## What you should do
Below is a listing from which only part is wanted; return exactly the lines from the one with "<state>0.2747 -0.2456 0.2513" up to and including the one with "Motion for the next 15".
- Opening Delimiter -
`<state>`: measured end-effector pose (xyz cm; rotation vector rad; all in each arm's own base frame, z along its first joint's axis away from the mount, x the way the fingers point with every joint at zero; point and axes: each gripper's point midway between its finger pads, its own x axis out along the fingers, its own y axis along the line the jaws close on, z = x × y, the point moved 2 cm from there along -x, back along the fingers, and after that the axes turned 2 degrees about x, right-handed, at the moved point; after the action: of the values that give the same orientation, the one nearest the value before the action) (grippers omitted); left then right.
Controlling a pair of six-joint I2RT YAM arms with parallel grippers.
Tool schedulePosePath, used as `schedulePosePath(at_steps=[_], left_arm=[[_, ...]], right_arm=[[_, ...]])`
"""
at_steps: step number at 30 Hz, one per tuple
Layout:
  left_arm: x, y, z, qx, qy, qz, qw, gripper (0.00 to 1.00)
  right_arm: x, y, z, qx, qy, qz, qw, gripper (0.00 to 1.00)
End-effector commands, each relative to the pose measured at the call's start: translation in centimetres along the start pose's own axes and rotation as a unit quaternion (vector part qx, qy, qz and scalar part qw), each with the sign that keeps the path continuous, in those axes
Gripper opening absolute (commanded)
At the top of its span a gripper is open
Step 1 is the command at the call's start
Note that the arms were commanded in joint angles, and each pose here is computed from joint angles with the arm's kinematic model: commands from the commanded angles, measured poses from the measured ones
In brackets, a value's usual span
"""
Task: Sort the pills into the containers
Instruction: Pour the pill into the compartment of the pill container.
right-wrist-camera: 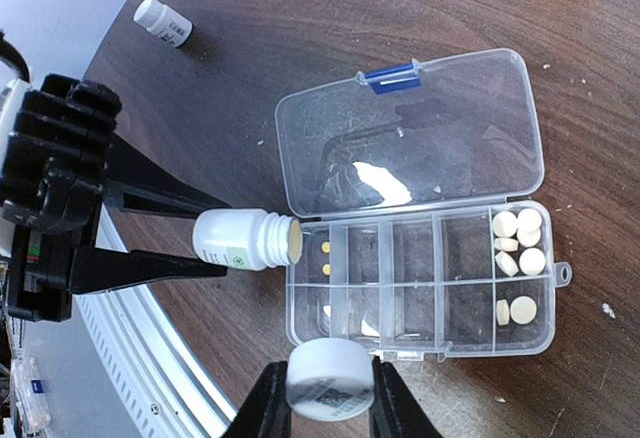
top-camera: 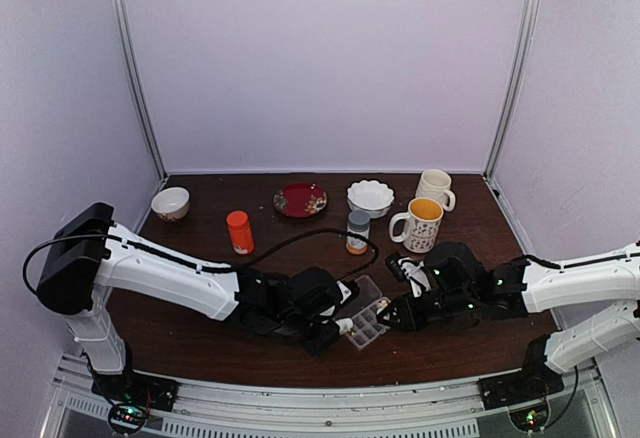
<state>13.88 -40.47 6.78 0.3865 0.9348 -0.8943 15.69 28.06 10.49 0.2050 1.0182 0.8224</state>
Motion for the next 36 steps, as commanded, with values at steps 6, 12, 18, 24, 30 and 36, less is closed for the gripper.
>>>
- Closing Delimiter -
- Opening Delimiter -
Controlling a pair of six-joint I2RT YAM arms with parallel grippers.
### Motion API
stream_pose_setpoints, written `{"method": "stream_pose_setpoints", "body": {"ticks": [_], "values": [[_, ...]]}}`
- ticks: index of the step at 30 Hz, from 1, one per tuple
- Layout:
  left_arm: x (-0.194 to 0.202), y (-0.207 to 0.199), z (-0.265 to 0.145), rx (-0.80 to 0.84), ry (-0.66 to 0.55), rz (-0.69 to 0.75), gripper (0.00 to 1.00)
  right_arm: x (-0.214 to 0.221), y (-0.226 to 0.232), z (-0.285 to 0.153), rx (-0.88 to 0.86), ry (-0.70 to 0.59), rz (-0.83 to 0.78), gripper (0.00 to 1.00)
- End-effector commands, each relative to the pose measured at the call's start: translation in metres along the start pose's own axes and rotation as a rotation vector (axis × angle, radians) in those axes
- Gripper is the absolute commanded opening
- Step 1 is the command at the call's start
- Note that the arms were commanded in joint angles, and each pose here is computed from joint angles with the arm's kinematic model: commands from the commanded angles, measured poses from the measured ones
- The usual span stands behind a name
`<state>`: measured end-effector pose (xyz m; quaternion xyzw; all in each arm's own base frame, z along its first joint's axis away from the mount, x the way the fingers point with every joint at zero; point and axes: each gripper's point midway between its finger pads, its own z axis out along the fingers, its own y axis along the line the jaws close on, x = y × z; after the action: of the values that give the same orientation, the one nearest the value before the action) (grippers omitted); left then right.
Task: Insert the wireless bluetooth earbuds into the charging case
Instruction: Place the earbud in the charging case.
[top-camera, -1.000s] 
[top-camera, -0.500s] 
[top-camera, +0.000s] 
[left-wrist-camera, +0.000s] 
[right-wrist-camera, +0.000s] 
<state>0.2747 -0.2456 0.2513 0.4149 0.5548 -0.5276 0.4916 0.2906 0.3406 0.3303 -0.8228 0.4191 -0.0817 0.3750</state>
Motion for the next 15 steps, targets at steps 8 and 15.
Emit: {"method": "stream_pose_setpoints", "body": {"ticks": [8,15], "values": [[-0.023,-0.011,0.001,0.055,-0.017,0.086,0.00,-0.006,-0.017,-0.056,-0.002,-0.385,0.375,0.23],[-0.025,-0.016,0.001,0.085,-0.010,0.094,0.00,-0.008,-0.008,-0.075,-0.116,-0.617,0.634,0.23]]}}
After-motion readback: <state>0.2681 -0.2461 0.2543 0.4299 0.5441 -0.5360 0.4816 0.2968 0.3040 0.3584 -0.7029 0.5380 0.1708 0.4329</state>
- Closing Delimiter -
## Task result
<state>0.2747 -0.2456 0.2513 0.4149 0.5548 -0.5276 0.4916 0.2906 0.3406 0.3303 -0.8228 0.4191 -0.0817 0.3750</state>
Motion for the next 15 steps, targets at steps 8 and 15.

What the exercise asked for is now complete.